Proper five-spice powder contains Szechuan peppercorns (not really a pepper, but a dried berry), star anise, cloves, fennel and more cinnamon. A good source in Cambridge is Daily Bread, a wholefood warehouse where they grind their own spices. They sell spices in containers of different sizes; little plastic bags, jam jars and enormous great sacks. (It’s a pretty inexpensive way to buy spices; if you’re in the area, give them a try. They are Christians of a slightly maniacal bent, but hey; the spices are good.)
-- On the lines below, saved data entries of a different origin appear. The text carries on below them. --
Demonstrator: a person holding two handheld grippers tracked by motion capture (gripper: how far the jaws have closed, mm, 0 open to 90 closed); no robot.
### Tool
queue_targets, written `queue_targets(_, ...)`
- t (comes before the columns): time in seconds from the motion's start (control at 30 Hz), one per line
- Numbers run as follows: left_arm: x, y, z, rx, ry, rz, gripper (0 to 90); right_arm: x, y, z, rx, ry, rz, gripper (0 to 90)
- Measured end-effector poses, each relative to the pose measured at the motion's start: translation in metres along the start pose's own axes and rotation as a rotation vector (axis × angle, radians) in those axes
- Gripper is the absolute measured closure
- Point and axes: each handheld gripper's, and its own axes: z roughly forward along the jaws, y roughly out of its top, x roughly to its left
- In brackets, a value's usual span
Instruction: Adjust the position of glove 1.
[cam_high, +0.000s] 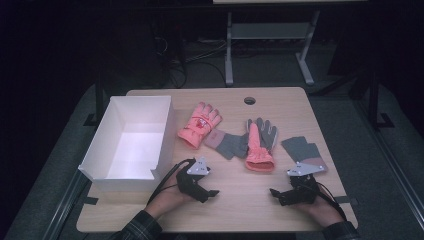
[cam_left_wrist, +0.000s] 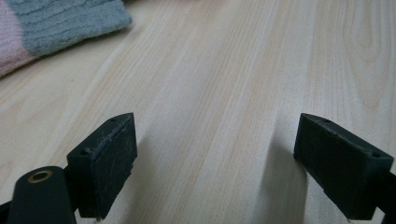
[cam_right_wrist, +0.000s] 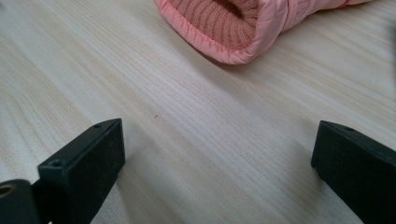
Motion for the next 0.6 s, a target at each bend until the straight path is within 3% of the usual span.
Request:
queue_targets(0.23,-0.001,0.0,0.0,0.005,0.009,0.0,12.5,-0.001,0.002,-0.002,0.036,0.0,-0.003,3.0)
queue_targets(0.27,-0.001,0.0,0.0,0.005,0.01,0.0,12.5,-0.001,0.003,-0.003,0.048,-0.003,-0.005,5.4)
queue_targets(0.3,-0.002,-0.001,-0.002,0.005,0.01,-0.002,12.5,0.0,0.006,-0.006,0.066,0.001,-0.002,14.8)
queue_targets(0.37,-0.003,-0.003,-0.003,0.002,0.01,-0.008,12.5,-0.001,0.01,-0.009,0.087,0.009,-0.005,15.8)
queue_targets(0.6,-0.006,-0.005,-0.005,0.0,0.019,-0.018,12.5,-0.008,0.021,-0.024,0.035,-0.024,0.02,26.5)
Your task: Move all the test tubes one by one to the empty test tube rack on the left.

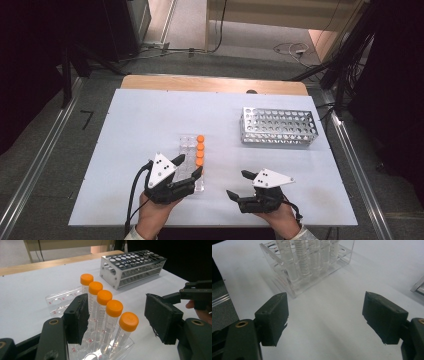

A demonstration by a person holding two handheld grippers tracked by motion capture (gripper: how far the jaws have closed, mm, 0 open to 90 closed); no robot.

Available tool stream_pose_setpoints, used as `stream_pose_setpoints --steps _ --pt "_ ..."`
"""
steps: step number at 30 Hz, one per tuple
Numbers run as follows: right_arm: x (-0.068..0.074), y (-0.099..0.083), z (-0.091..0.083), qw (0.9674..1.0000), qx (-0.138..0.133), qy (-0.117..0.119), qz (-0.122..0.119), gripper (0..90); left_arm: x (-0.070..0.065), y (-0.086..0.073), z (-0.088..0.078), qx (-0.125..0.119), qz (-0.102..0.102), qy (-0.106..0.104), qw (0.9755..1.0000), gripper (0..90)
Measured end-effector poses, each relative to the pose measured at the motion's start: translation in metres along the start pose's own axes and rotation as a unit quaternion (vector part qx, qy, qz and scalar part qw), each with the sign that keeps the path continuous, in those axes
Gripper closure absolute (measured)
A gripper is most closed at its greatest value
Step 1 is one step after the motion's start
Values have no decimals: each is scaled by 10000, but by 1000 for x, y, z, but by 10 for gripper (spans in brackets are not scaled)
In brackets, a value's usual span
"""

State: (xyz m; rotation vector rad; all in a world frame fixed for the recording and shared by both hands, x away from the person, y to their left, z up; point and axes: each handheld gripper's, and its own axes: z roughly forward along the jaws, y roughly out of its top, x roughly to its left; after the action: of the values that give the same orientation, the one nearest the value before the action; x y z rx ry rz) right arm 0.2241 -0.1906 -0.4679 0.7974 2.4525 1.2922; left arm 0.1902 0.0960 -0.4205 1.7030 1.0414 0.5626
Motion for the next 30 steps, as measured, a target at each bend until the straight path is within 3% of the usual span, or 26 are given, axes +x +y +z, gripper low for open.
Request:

Babi chin is another dark and rich recipe, and good for warming you from within. You’ll need the following:

1 medium onion
5 cloves of garlic
1 teaspoon cinnamon
2 tablespoons sugar
1 tablespoon dark soya sauce
1 glass Shaoxing rice wine
3 tablespoons (half a jar) garlic black bean sauce (see photo)
2 teaspoons five spice powder
1 lb pork belly (with skin), sliced into bite-sized cubes
1 thumb-sized piece of ginger, sliced into coins
6 dried shitake mushrooms, soaked
5 spring onions, whole
Water (to cover)
1 tablespoon groundnut oil

Chop the onion and garlic as fine as possible in a blender with the cinnamon. Heat the oil and fry the onion, garlic and cinnamon mixture until golden. Add the black bean sauce, the soya sauce, the five spice powder and sugar, and stir fry for two more minutes.

Add the pork and ginger, with a glass of rice wine and enough water to barely cover it with the sauce ingredients. Stir well to mix and increase the heat under the wok to high. Boil the sauce briskly until it is thick and reduced (about fifteen minutes). Add more water (about a pint) and bring to a simmer.

Add the soaked mushrooms and the spring onions. Lower the heat under the wok, cover it and simmer, stirring occasionally until the pork is meltingly tender (aim to be able to cut it without a knife). If you feel the sauce is too thick, add a little more water. Serve with rice.

This is beautiful, glossy, and syrupy. If I were in Malaysia, I’d have put some sugar cane in there with the pork. Sadly, I’m in Cambridgeshire. Sugar cane is not really considered a commodity over here. I need a holiday somewhere where interesting things grow.